In der Nacht auf Dienstag regnet es etwas in Heiligenhafen. Als wir um 11Uhr ablegen, klart es immer mehr auf. Der Wind weht mäßig mit 3-4Bft., erst segeln wir am Wind am Graswarder vorbei und als wir den Bug auf die Fehmarnsund Brücke zudrehen, wird er immer achterlicher. Es ist nur ein Katzensprung nach Burgtiefe, wir segeln unter der 22m hohen Brücke hindurch, unser Mast ist knapp 21m, und schon sind wir fast da. Der Hafenmeister hatte uns für unseren Aufenthalt eine Box am Rundsteg vorgeschlagen, wir wählen aber eine an einem normalen langen Steg.
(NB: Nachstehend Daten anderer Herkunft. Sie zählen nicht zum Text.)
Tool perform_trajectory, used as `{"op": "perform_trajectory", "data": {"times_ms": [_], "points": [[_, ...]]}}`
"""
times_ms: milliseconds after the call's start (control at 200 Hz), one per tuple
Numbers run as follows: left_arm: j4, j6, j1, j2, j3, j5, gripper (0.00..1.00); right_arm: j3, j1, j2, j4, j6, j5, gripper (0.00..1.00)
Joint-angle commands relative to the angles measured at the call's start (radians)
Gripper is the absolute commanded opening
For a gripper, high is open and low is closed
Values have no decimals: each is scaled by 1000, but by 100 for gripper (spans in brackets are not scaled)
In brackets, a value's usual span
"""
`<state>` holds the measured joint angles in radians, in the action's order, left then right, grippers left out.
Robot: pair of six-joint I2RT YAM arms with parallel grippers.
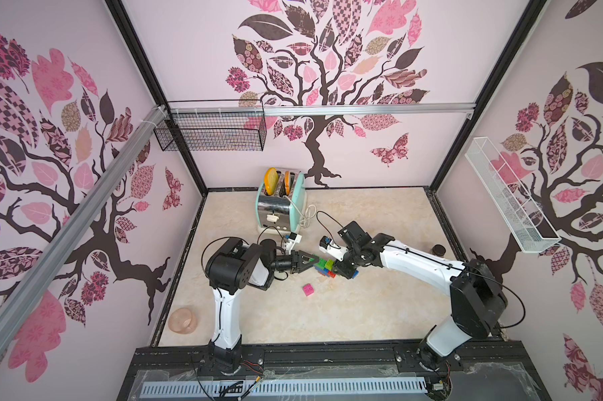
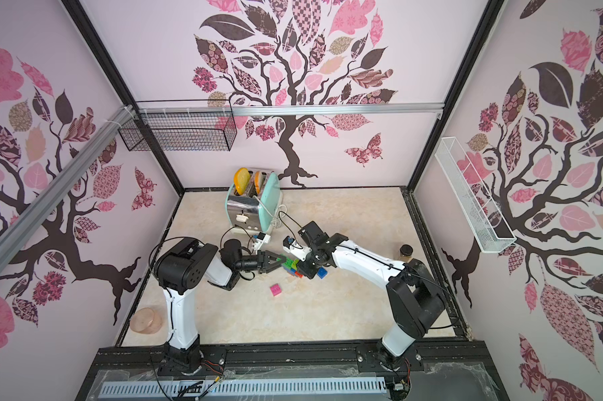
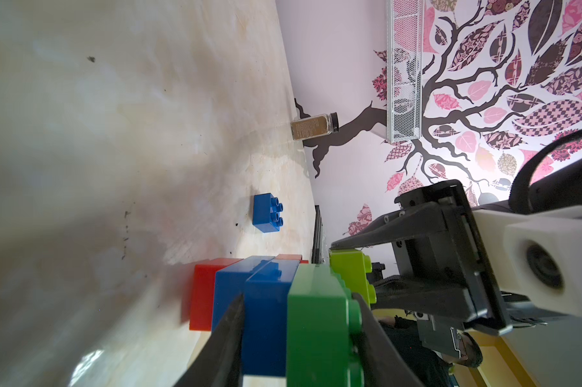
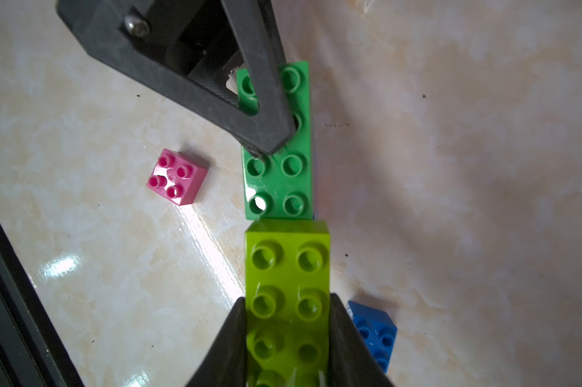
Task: Assemble a heart with lego
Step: Assemble the lego brick with the lego brick.
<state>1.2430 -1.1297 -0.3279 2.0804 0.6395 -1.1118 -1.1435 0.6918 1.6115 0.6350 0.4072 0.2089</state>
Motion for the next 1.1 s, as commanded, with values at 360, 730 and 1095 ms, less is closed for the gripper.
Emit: {"op": "perform_trajectory", "data": {"times_ms": [360, 730, 1095], "points": [[3, 5, 0, 27, 1, -11, 27, -5, -4, 43, -20, -15, 32, 27], [3, 3, 1, 25, 0, -8, 27, -19, 8, 85, -18, -40, 13, 26], [3, 5, 0, 29, -2, -13, 27, 45, 21, 77, -119, -54, -16, 25]]}}
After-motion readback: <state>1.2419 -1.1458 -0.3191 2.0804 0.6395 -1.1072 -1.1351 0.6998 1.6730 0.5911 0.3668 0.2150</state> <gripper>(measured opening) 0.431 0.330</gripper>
Dort liegen wir nicht so allein und der Wind kommt von achtern, nicht von der Seite. Nach Rücksprache dürfen wir dort liegenbleiben. Das Wetter ist schön geworden und wir machen eine Radtour nach Burg. Der Radweg ist eine Katastrophe, man muss sehr gut aufpassen, damit man mit unseren kleinen Rädern nicht in ein Loch fährt und einen Abflug macht. In Burg ist ordentlich Trubel, viele Touristen sind unterwegs. Die Hauptstraße führt mitten durch den Ort, das stört uns sehr! Es ist laut und stinkig, man muss aufpassen, dass man nicht unter einem Auto landet. Eine Fußgängerzone würde dem Städtchen gut stehen!! Eine Fischbude gibt es nicht, oder wir finden sie nicht; der Hunger treibt uns zu einem Imbiss, wo wir uns eine lange norddeutsche Currywurst mit Pommes und ein kühles Becks vom Fass genehmigen. Am Abend stöbern wir im Internet und stellen fest, dass wir nach Burgstaaken hätten fahren sollen…..

Waschtag

Waschtag

Heute Morgen ist der Himmel blau, als wir das Luk öffnen, aber erstmal stehen 2 Maschinen Wäsche an. Nachdem das erledigt ist, geht es los. Der Weg am Binnensee entlang ist sehr schön, man blickt von der anderen Seite auf den Yachthafen. In Burgstaaken finden wir, was wir gesucht haben. Nach einem Gang durch den Fischereihafen, in dem es auch noch Fischkutter gibt, suchen wir zuerst die Werft Weilandt auf. Diese hatte man uns als Winterlager für unser Schiff empfohlen. Wir bitten um ein Angebot. Dann lassen wir uns eine riesige Fischplatte munden, super lecker! Zufrieden fahren wir zurück und genießen im Cockpit das herrliche sonnige Wetter. Am Abend machen wir einen Spaziergang zum Strand, vorbei an Ferienwohnungen und einem hässlichen Hotel. Hier für 2 Wochen Urlaub eingesperrt zu sein, stellen wir uns schrecklich vor! Aber es ist gut belegt. Der Rückweg führt uns am Grillplatz des Yachthafens vorbei, er ist trotz des wunderbaren Wetters verwaist! In Dänemark würde man keinen Platz mehr finden. Schmunzelnd erkennen wir das ältere schwedische Pärchen, dem wir heute Nachmittag beim Anlegen geholfen haben, und das dort ganz alleine sitzt. Morgen sind wir wieder mit dabei, morgen wird gegrillt!